*** Given data ***

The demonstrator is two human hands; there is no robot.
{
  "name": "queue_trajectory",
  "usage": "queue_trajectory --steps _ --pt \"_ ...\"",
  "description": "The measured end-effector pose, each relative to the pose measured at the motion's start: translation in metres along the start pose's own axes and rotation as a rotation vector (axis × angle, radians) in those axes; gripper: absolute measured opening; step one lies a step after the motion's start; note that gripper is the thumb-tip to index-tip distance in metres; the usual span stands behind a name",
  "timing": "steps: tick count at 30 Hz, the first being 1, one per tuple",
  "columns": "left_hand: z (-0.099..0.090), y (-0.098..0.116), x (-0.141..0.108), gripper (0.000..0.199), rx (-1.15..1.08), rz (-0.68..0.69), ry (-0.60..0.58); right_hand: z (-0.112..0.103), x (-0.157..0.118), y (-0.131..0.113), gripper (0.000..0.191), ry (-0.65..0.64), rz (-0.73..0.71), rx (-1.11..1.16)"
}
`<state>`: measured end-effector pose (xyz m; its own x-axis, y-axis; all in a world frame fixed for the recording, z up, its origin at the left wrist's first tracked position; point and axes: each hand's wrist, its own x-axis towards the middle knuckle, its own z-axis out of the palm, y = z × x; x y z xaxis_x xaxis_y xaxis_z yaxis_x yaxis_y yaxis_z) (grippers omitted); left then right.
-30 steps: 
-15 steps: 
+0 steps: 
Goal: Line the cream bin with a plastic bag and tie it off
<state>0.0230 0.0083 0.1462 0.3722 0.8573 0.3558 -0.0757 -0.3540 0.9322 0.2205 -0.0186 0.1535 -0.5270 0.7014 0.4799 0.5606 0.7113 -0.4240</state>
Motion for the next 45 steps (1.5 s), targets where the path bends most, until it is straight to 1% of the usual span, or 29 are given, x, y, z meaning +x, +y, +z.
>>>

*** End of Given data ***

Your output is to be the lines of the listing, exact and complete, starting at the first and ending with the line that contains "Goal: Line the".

The demonstrator is two human hands; there is no robot.
{
  "name": "queue_trajectory",
  "usage": "queue_trajectory --steps _ --pt \"_ ...\"",
  "description": "The measured end-effector pose, each relative to the pose measured at the motion's start: translation in metres along the start pose's own axes and rotation as a rotation vector (axis × angle, radians) in those axes; gripper: absolute measured opening; step one lies a step after the motion's start; note that gripper is the thumb-tip to index-tip distance in metres; the usual span stands behind a name",
  "timing": "steps: tick count at 30 Hz, the first being 1, one per tuple",
  "columns": "left_hand: z (-0.099..0.090), y (-0.098..0.116), x (-0.141..0.108), gripper (0.000..0.199), rx (-1.15..1.08), rz (-0.68..0.69), ry (-0.60..0.58); right_hand: z (-0.112..0.103), x (-0.157..0.118), y (-0.131..0.113), gripper (0.000..0.191), ry (-0.65..0.64), rz (-0.73..0.71), rx (-1.11..1.16)"
}
`<state>`: measured end-effector pose (xyz m; its own x-axis, y-axis; all in a world frame fixed for the recording, z up, its origin at the left wrist's first tracked position; point and axes: each hand's wrist, its own x-axis towards the middle knuckle, its own z-axis out of the palm, y = z × x; x y z xaxis_x xaxis_y xaxis_z yaxis_x yaxis_y yaxis_z) (grippers omitted); left then right.
-30 steps: 
-15 steps: 
+0 steps: 
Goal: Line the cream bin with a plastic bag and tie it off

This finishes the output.